Command | Description |
---|---|
quit | Use quit or exit to leave the interactive shell. |
reset | Resets the configuration to the default values (as of Hive 0.10: see HIVE-3202). |
set <key>=<value> | Sets the value of a particular configuration variable (key). |
set | Prints a list of configuration variables that are overridden by the user or Hive. |
set -v | Prints all Hadoop and Hive configuration variables. |
add FILE[S] <filepath> <filepath>* | Adds one or more files, jars, or archives to the list of resources in the distributed cache. See Hive Resources for more information. |
add FILE[S] <ivyurl> <ivyurl>* add JAR[S] <ivyurl> <ivyurl>* add ARCHIVE[S] <ivyurl> <ivyurl>* | As of Hive 1.2.0, adds one or more files, jars or archives to the list of resources in the distributed cache using an Ivy URL of the form ivy://group:module:version?query_string. See Hive Resources for more information. |
list FILE[S] | Lists the resources already added to the distributed cache. See Hive Resources for more information. |
list FILE[S] <filepath>* | Checks whether the given resources are already added to the distributed cache or not. See Hive Resources for more information. |
delete FILE[S] <filepath>* | Removes the resource(s) from the distributed cache. |
delete FILE[S] <ivyurl> <ivyurl>* delete JAR[S] <ivyurl> <ivyurl>* delete ARCHIVE[S] <ivyurl> <ivyurl>* | As of Hive 1.2.0, removes the resource(s) which were added using the <ivyurl> from the distributed cache. See Hive Resources for more information. |
! <command> | Executes a shell command from the Hive shell. |
dfs <dfs command> | Executes a dfs command from the Hive shell. |
<query string> | Executes a Hive query and prints results to standard output. |
source FILE <filepath> | Executes a script file inside the CLI. |
Examples of shell commands:
hive> source /root/test.sql; hive> show tables; test1 test2 hive> exit; hive> quit; hive> set; hive> set hive.cli.print.header=true; hive> set -v; hive> reset; hive> add file /opt/a.txt; Added resources: [/opt/a.txt] hive> list files; /opt/a.txt hive> delete file /opt/a.txt; hive> add jar /usr/share/vnc/classes/vncviewer.jar; Added [/usr/share/vnc/classes/vncviewer.jar]to class path Added resources:[/usr/share/vnc/classes/vncviewer.jar] hive> list jars; /usr/share/vnc/classes/vncviewer.jar hive> delete jar /usr/share/vnc/classes/vncviewer.jar; hive> !ls; bin conf hive> dfs -ls / ; Found 2 items drwx-wx-wx - root supergroup 0 2015-08-12 19:06 /tmp drwxr-xr-x - root supergroup 0 2015-08-12 19:43 /user hive> select * from pokes; OK pokes.foo pokes.bar 238 val_238 86 val_86 311 val_311 hive>source /opt/s.sql;
Hive CLI Configuration Support
Configuration Name | Supported in New Hive CLI | Description |
---|---|---|
hive.cli.print.header | Yes | Whether to print the names of the columns in query output. |
hive.cli.errors.ignore | Yes | Whether to force execution of a script when errors occurred. |
hive.cli.prompt | Yes | Command line prompt configuration value. Other hiveconf can be used in this configuration value. |
hive.cli.pretty.output.num.cols | No | The number of columns to use when formatting output generated by the DESCRIBE PRETTY table_name command. |
hive.cli.print.current.db | No | Whether to include the current database in the Hive prompt. |
Performance Impacts
Using the JMH to measure the average time cost when retrieving a data set, we have the following results.

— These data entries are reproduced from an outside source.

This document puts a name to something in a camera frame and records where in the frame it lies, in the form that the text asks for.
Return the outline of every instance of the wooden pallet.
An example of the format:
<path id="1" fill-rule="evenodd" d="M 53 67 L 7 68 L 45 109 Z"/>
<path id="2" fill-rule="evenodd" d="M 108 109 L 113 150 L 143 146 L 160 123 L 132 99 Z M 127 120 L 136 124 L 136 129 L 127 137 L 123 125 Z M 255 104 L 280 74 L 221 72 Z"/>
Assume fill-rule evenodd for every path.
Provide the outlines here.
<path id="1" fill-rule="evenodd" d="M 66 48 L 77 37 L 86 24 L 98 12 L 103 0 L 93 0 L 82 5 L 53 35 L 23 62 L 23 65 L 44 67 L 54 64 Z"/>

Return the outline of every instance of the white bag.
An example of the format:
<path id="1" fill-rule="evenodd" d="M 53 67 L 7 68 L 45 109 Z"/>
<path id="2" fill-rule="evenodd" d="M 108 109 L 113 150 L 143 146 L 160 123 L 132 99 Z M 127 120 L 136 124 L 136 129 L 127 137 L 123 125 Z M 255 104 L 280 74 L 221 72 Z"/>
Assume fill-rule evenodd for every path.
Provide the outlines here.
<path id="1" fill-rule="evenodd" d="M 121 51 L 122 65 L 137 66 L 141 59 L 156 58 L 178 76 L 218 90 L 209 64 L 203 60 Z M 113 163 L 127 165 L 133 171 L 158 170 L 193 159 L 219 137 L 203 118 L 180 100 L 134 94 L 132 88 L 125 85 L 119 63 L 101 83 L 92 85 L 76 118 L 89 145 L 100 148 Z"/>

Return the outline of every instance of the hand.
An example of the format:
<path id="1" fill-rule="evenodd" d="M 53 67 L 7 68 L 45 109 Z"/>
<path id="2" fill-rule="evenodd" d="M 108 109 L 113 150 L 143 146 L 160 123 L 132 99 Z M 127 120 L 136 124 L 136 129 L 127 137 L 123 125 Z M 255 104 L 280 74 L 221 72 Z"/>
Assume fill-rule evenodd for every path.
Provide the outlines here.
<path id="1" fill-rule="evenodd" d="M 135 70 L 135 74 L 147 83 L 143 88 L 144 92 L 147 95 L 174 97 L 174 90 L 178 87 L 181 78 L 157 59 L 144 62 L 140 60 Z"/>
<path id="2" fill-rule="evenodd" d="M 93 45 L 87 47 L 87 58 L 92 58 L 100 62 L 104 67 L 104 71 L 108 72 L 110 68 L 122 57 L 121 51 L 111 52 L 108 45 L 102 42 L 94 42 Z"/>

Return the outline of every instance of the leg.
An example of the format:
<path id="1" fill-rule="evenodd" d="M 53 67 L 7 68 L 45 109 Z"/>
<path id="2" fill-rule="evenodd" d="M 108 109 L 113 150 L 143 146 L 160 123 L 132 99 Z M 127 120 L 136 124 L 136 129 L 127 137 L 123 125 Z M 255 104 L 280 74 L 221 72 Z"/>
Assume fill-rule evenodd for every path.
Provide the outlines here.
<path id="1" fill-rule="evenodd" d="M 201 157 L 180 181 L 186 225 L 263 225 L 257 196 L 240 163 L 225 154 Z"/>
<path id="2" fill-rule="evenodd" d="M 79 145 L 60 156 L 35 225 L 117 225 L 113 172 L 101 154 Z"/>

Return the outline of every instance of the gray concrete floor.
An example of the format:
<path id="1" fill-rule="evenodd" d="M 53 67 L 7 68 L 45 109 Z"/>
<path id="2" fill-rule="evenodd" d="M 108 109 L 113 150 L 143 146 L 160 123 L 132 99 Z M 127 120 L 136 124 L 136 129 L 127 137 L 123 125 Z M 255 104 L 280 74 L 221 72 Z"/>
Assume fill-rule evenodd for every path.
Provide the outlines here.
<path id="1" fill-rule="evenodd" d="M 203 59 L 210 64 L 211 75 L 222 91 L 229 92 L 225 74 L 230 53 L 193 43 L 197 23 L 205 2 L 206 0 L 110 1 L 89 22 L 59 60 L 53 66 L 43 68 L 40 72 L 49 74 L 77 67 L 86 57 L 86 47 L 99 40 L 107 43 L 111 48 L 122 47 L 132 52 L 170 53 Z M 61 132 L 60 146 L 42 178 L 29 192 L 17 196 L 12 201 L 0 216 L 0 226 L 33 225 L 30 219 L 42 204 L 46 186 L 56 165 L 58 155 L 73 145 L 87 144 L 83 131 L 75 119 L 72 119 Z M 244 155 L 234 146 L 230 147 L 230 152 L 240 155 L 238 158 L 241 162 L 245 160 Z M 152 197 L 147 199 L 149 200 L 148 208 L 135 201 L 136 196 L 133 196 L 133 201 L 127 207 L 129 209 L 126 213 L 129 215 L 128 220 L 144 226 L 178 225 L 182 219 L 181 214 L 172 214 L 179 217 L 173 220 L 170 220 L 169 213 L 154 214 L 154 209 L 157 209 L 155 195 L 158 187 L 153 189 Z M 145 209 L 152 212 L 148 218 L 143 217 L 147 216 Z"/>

Benchmark Mode Samples Score Error Units o.a.h.b.c.CliBench.BeeLineDriverBench.testSQLWithInitialFile avgt 1 1713326099.000 ? NaN ns/op o.a.h.b.c.CliBench.CliDriverBench.testSQLWithInitialFile avgt 1 1852995786.000 ? NaN ns/op
The lower the score the better since we are evaluating the time cost. There is no clear performance gap in terms of retrieving data.